Yes, the Golden Donut contest is judged blindly, with absolutely no means whatsoever of bias or cherry-picking of stories. Each story received arrives through the WPA website where our software randomly generates a number that is assigned to each entry. The assigning of numbers to the stories is computer generated and no one, not a single person/human who’s associated with the contest or event is involved in this process. An independent entity—the software program installed for the purpose of randomly assigning of numbers—handles this stage of the contest .

Once the contest deadline is reached, the individually numbered stories, minus the authors’ names and contact information, are then sent by the independent body to a panel of pre-judges who screen the stories for word count and quality of the stories. Then they select their top 12 favorites. This year, however, there were a couple of ties based on judges scores. This resulted in a top fourteen entries instead of the standard dozen.

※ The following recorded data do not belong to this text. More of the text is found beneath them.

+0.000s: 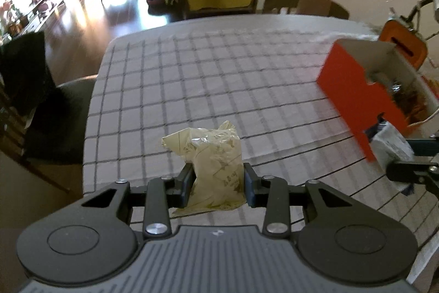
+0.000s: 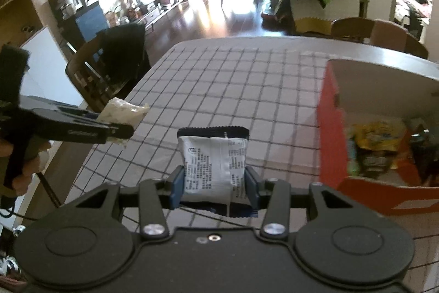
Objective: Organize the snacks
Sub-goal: 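Carry the white packet and cream bag over the box with both grippers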
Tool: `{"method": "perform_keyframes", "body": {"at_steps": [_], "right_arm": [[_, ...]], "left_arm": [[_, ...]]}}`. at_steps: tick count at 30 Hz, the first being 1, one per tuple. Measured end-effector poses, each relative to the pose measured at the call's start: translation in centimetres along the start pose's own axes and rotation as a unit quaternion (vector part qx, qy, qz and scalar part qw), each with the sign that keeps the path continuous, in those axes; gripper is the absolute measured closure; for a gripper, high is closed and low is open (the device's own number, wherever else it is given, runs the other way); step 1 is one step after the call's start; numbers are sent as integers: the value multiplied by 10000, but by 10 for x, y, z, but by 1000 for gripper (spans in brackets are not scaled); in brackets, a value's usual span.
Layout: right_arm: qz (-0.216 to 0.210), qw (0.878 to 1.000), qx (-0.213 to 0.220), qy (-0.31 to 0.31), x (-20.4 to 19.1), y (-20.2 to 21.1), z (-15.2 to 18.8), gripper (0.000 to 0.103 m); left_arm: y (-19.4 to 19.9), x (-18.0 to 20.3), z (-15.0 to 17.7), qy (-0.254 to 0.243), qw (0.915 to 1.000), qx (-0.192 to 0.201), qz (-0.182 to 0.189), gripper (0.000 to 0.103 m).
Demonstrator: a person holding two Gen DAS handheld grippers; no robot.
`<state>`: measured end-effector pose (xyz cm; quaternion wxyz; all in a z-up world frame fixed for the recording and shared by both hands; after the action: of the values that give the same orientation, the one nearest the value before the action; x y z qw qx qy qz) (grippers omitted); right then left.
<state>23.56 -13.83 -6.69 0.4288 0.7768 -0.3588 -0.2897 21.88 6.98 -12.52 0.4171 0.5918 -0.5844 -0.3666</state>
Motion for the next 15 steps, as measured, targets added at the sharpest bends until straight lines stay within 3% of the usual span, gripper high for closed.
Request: {"method": "perform_keyframes", "body": {"at_steps": [15], "right_arm": [[499, 9975, 476, -150, 89, 67, -4, 59]], "left_arm": [[39, 123, -47, -571, 9968, 491, 265, 67]]}}
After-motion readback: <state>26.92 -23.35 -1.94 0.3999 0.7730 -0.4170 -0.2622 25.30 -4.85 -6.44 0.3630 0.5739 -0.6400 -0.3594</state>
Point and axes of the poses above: each gripper's, at about its wrist camera, not at the fingertips, and y roughly against the way its jaws point, x to its right, z to its underside, the point moved 7 cm from there along -y, roughly the way its jaws point, and after that the axes turned 13 degrees about -x, right-handed, at the moved point
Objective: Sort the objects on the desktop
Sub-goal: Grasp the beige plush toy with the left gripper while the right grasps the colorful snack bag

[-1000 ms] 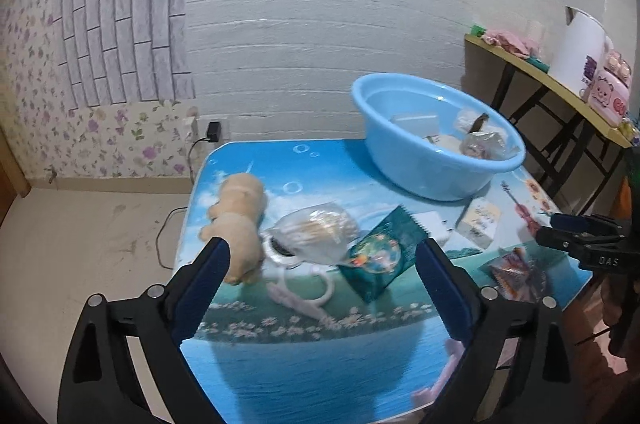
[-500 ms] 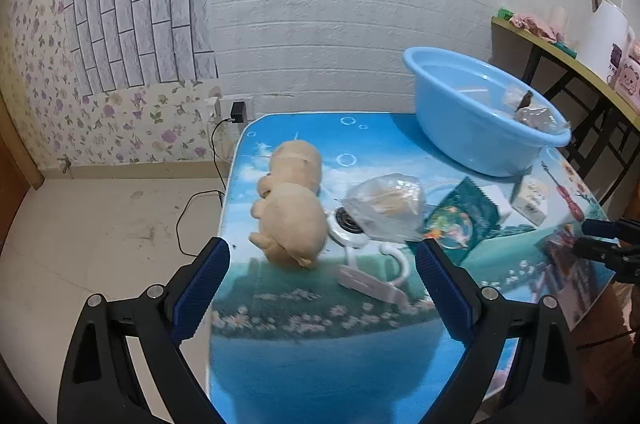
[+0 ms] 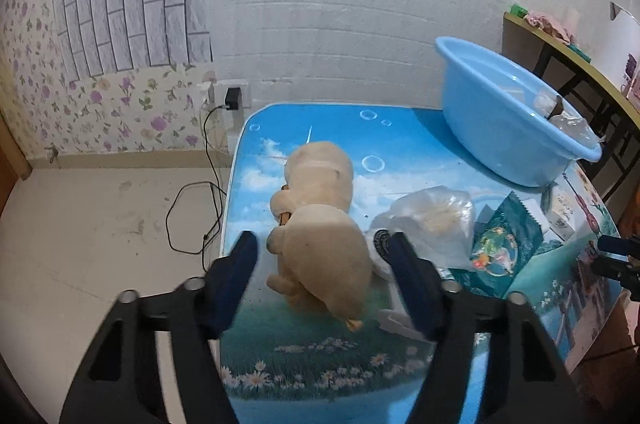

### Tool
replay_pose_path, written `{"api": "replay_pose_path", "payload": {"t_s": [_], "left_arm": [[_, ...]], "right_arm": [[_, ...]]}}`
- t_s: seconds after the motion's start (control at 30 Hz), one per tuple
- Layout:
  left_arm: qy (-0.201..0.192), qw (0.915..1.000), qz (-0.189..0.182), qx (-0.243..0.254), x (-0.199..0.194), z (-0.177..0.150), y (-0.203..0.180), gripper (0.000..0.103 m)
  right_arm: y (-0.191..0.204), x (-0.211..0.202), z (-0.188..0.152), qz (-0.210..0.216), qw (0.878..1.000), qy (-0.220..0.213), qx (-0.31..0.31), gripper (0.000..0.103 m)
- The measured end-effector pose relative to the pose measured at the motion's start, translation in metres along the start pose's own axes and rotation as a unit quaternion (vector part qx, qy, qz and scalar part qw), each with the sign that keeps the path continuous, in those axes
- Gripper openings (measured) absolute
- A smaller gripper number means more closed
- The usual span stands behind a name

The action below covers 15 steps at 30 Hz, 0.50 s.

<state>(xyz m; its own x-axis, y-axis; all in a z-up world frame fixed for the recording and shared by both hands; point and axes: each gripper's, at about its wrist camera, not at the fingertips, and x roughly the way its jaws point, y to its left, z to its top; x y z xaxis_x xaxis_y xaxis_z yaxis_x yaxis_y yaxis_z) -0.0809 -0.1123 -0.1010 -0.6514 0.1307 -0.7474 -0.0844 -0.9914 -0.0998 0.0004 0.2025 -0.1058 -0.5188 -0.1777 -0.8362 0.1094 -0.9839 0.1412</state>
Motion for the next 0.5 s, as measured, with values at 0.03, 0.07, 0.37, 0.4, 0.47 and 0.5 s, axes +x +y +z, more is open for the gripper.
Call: {"api": "replay_pose_path", "payload": {"t_s": [0.03,0.07,0.37,0.4,0.47,0.5], "left_arm": [[0.003,1.0,-0.002,-0.002,0.002,0.0,0.001,0.053],[0.004,1.0,-0.006,-0.004,0.003,0.0,0.002,0.051],[-0.012,0.9998,-0.014,-0.009,-0.01,-0.008,0.0,0.046],[-0.014,0.9998,-0.014,-0.01,-0.014,-0.009,-0.001,0.046],[-0.018,0.9997,-0.013,-0.011,-0.022,-0.011,-0.002,0.046],[-0.021,0.9996,-0.012,-0.012,-0.026,-0.012,-0.003,0.046]], "right_arm": [[0.001,0.001,0.0,0.001,1.0,0.001,-0.001,0.068],[0.002,0.001,0.0,0.002,1.0,0.003,-0.003,0.068],[0.007,0.011,-0.004,-0.007,1.0,0.022,-0.016,0.067],[0.008,0.011,-0.004,-0.006,1.0,0.021,-0.018,0.066],[0.009,0.012,-0.004,-0.005,1.0,0.02,-0.022,0.056],[0.009,0.012,-0.005,-0.005,0.999,0.02,-0.025,0.052]]}}
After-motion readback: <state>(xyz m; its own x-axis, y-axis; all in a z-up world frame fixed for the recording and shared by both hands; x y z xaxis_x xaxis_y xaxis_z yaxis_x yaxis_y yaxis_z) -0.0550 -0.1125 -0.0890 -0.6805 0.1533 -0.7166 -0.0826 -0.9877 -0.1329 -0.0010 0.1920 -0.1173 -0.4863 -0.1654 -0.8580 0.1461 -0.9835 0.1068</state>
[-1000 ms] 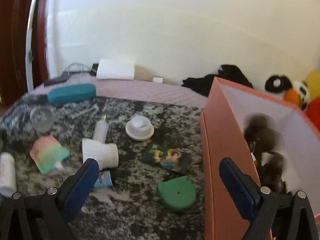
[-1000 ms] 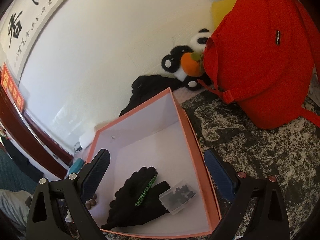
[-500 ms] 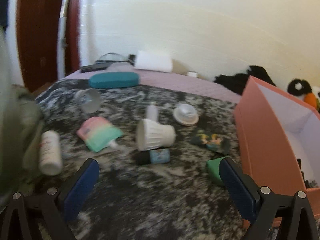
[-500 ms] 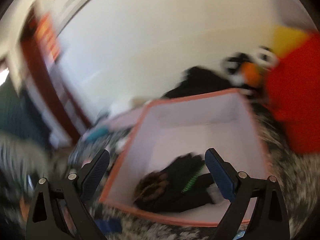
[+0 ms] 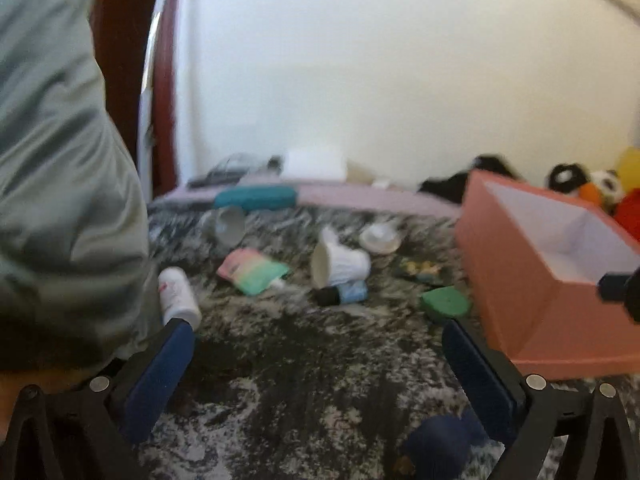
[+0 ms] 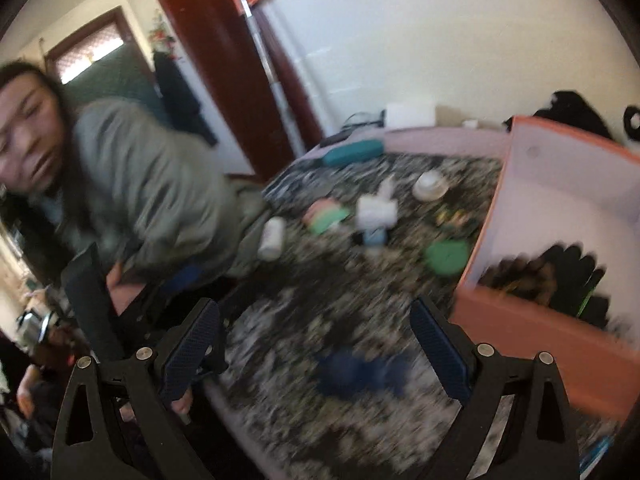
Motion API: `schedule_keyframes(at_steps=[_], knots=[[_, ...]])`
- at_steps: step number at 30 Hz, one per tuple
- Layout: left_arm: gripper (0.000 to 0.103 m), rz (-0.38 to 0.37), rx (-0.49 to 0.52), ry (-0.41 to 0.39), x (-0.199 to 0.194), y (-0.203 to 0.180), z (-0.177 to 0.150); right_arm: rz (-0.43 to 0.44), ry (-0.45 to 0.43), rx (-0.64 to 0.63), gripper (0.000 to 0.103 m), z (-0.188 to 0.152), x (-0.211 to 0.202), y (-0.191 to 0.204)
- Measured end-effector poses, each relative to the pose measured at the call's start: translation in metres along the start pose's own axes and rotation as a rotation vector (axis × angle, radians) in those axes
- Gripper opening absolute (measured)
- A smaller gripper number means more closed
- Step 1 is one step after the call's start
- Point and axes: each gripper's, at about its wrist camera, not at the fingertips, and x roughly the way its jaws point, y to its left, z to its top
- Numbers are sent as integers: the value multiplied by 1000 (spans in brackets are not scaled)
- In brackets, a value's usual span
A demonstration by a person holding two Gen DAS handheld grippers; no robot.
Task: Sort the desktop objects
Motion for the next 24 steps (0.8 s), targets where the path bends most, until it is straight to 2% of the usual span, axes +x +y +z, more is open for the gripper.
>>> schedule_keyframes(at_steps=[2,4,7,9,11,14,17,21,24], knots=[[102,2,-42,-11,-4,5,-9,-28,-17,38,103,-22,-1,-3],[102,-13,-76,13,-5,8,-16,-60,-36,78,103,-43,-3,-7],[102,5,-93,-27,-15,12,-34,-198,-94,138,103,-77,0,-18],[102,51,-115,-74,-22,17,-55,-280,-24,144,103,-96,13,-22],[102,93,-150,-64,-20,19,-64,-313,27,151,103,-110,25,-26],[102,60,-130,-31,-7,16,-61,-322,62,172,103,-122,40,-31],[102,120,-112,-25,1,18,-64,-354,55,123,103,-122,49,-23],[102,119,-162,-8,12,34,-61,-248,58,29,103,-109,65,-8],[102,147,-213,3,25,49,-60,-241,77,23,103,-97,83,-7]])
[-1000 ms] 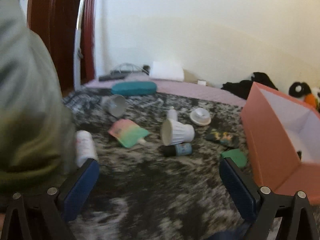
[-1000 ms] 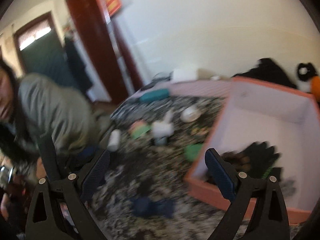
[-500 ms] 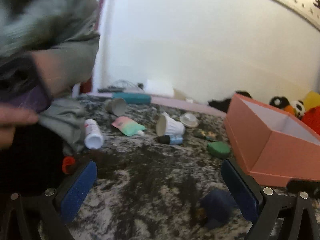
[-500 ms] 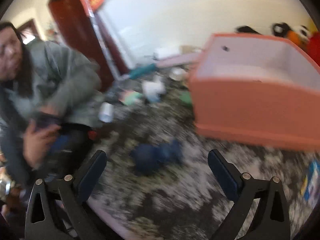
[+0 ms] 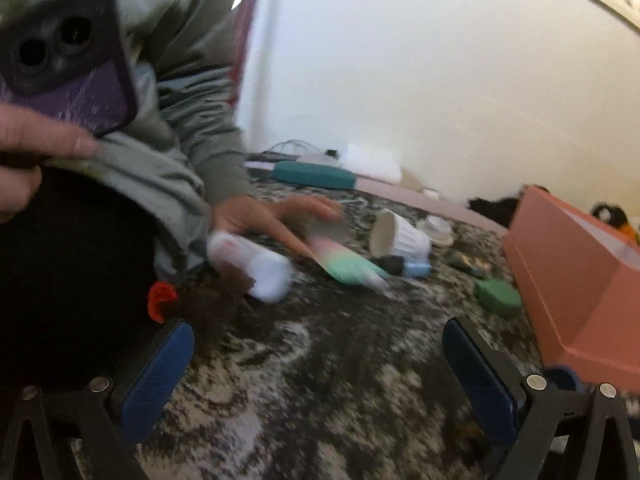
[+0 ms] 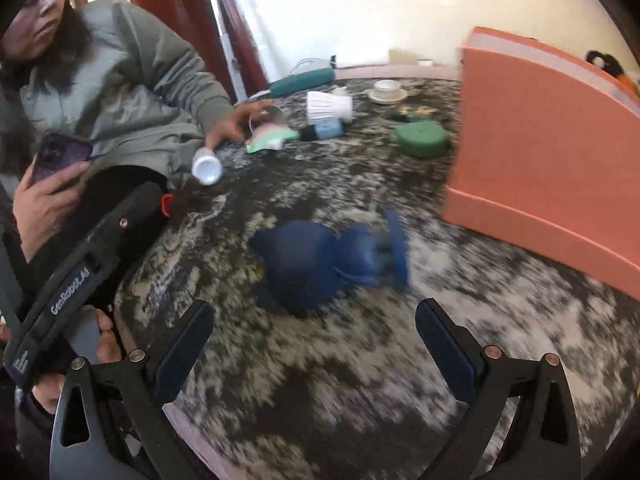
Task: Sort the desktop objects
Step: 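Grasp the dark blue figurine with the right tool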
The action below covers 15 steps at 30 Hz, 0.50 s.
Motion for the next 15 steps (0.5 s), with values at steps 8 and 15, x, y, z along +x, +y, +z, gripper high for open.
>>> schedule_keyframes(at_steps=[8,15], knots=[[102,33,-101,155,43,16,-7,-76,90,-20,103,15,48,9],[102,-41,-95,270,72,-5,-9,-156,67,-116,103,24,69,16]])
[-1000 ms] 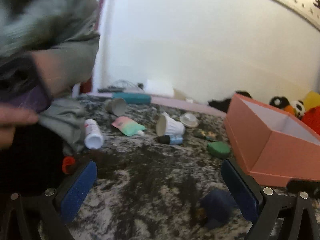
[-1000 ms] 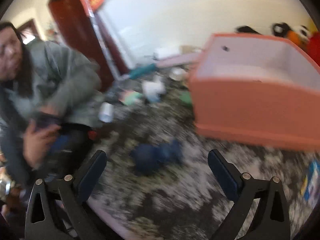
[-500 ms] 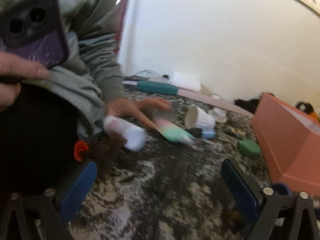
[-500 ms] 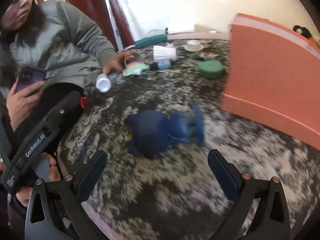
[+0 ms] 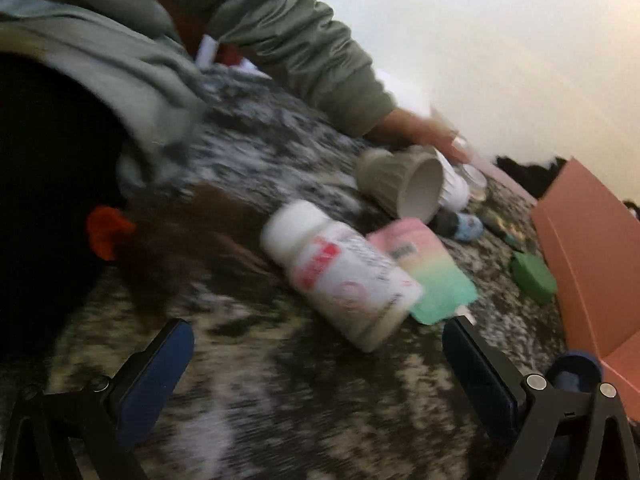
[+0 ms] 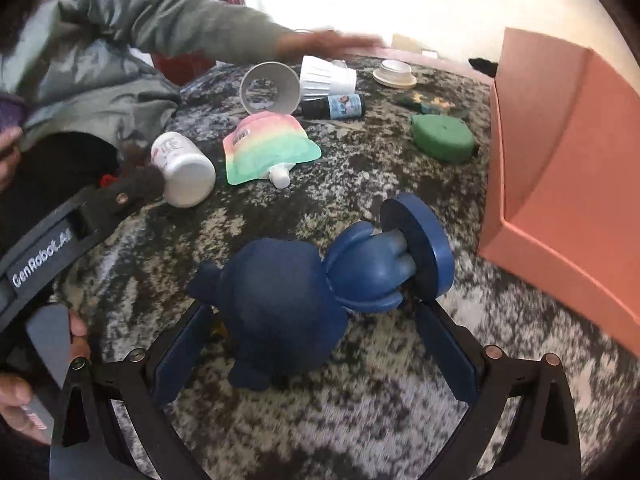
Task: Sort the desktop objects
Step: 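Grasp the dark blue figurine with the right tool, then lift the blue figurine with the right tool while the left tool grasps the white pill bottle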
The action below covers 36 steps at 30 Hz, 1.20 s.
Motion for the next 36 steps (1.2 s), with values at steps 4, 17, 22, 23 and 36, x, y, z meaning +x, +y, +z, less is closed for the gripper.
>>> schedule_keyframes(at_steps=[4,17,22,23,36], knots=[[102,4,58,87,19,-13,1,-14,-9,-47,103,2,4,1],[103,110,163,158,52,-38,16,-9,-24,-62,92,8,9,1],[86,110,165,140,50,-41,20,-9,-52,-34,61,8,4,-1],[63,113,170,128,48,-43,20,-4,-53,-26,61,8,4,-2],[45,101,135,22,15,-39,32,111,-107,83,61,7,-9,-14]])
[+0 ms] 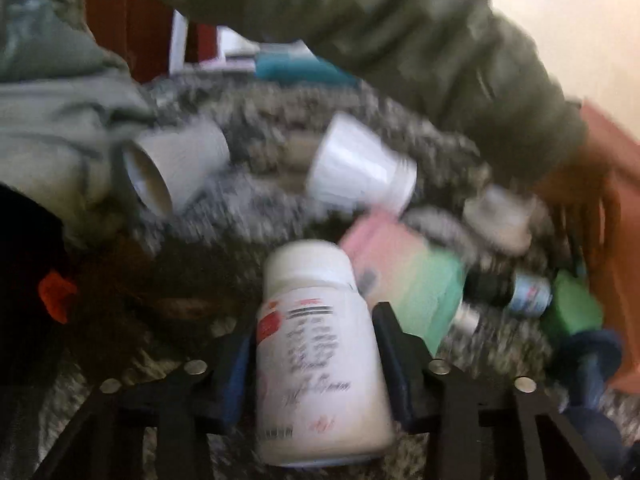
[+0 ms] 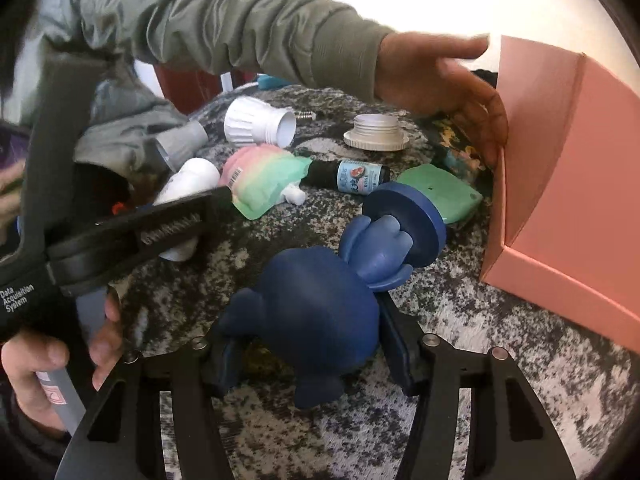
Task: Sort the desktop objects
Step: 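Lift the blue figurine with the right tool while the left tool grasps the white pill bottle, then carry the figurine and the pill bottle toward the pink box with both tools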
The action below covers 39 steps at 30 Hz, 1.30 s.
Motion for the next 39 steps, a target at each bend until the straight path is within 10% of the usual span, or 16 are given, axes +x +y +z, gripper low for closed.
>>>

Those top fourteen anonymous tales were again checked for word count and were then sent to the final judge, bestselling author Heather Graham, a judge who also did not know the names of the story authors. Heather Graham read all fourteen tales and from them selected her top three favorites – 1st, 2nd, and 3rdplace. She sent the top three back to us, still by number and title only.

Again, the author names were withheld throughout the entire process. Even I didn’t know who’d won until the very end when it was necessary for me to know so that I could order the trophy.

So there’s that. Now this…

AFTER MIDNIGHT: TALES FROM THE GRAVEYARD SHIFT … the contest

Additionally, it was brought to my attention that someone believed the judging for the AFTER MIDNIGHT short story contest was in some way biased, rigged, or that we’d cheated in favor of certain authors. They even went as far as to claim the entire contest was a scam.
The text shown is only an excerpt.